When the defendant’s lawyer becomes a defendant in estate lawsuits
All too often, a lawyer hired by an executor or trustee to defend claims of breach of fiduciary duty becomes a defendant in the lawsuit. The plaintiff joins the lawyer as a defendant alleging that the lawyer and his/her client engaged in fraud or conspiracy to breach fiduciary duties owed to the plaintiff (the beneficiary of the will or trust).
Rather than being based on actual evidence of the lawyer’s bad conduct, the tactic may be used to dissuade the attorney from representing the defendants in the litigation as the costs associated with the attorney’s defense are borne by the attorney.
To help reduce the impact of this possibility, some lawyers include in their engagement agreements a provision that the client will pay the lawyer’s defense expenses if the lawyer is joined as a defendant.
The issue addressed in Opinion No. 581 of The Professional Ethics Committee for the State Bar of Texas is whether the inclusion of this provision is proper.

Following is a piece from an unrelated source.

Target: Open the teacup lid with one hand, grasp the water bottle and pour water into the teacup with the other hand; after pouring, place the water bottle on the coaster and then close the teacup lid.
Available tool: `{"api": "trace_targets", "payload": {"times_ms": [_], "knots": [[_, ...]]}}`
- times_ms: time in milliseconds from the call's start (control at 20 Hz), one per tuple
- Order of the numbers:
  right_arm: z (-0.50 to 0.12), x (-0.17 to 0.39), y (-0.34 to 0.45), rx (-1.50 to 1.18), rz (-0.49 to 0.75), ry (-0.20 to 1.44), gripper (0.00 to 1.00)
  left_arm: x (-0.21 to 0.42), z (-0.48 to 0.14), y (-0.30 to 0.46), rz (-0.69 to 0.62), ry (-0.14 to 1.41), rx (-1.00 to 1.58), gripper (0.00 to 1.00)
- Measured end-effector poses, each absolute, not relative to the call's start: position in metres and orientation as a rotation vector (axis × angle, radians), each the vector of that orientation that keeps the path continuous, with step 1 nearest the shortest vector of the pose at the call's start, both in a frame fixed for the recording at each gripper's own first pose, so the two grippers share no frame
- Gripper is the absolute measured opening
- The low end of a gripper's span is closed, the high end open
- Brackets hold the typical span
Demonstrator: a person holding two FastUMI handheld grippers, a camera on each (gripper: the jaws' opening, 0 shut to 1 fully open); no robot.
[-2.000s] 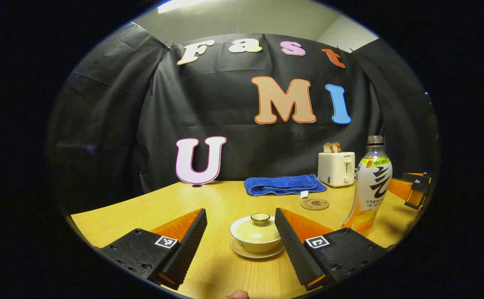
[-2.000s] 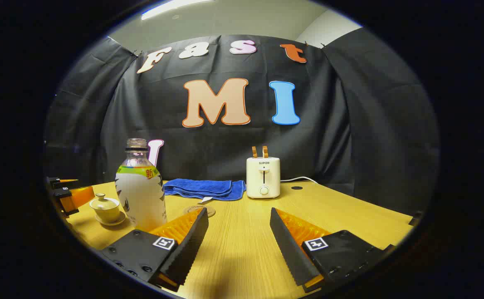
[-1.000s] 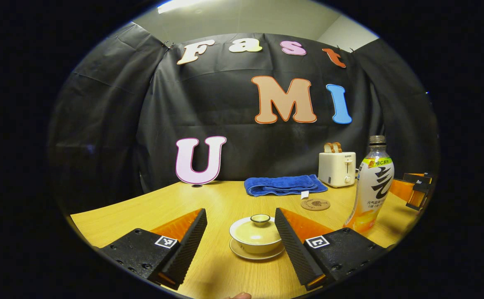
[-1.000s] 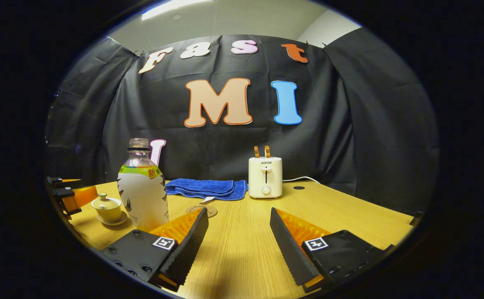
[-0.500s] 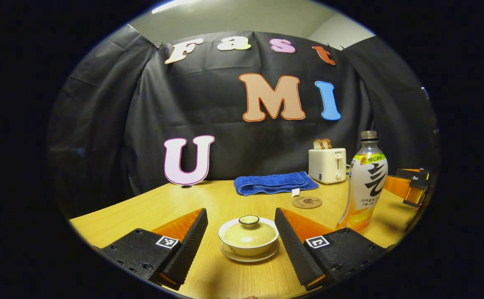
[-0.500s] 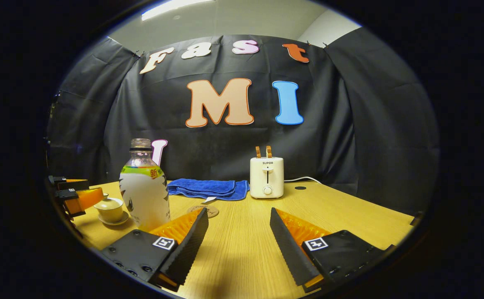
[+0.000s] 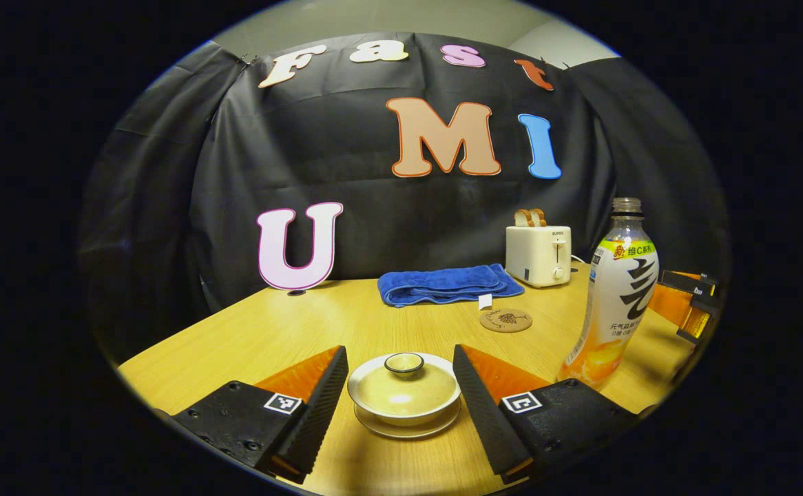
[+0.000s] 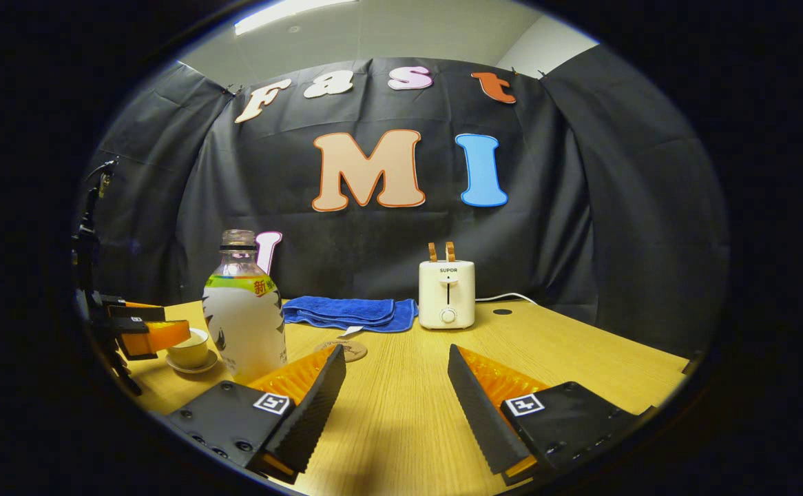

The bottom line is that the Committee decided that the inclusion may be proper. Here is the conclusion of the opinion:
Under the Texas Disciplinary Rules of Professional Conduct, a lawyer-client engagement letter may include a provision under which the client agrees to pay the defense expenses incurred by the lawyer in the event of a joinder of the lawyer as a defendant in the client’s litigation provided that (1) the agreement does not prospectively limit in any way the lawyer’s liability to the client for malpractice and (2) the obligation for payment of the lawyer’s legal defense fees and the obligation to pay the fees billed by the lawyer for his work do not taken together constitute a compensation arrangement that would be unconscionable within the meaning of Rule 1.04(a).
Special thanks to Sharon Gardner (Crain Caton & James, Houston, Texas) for bringing this opinion to my attention.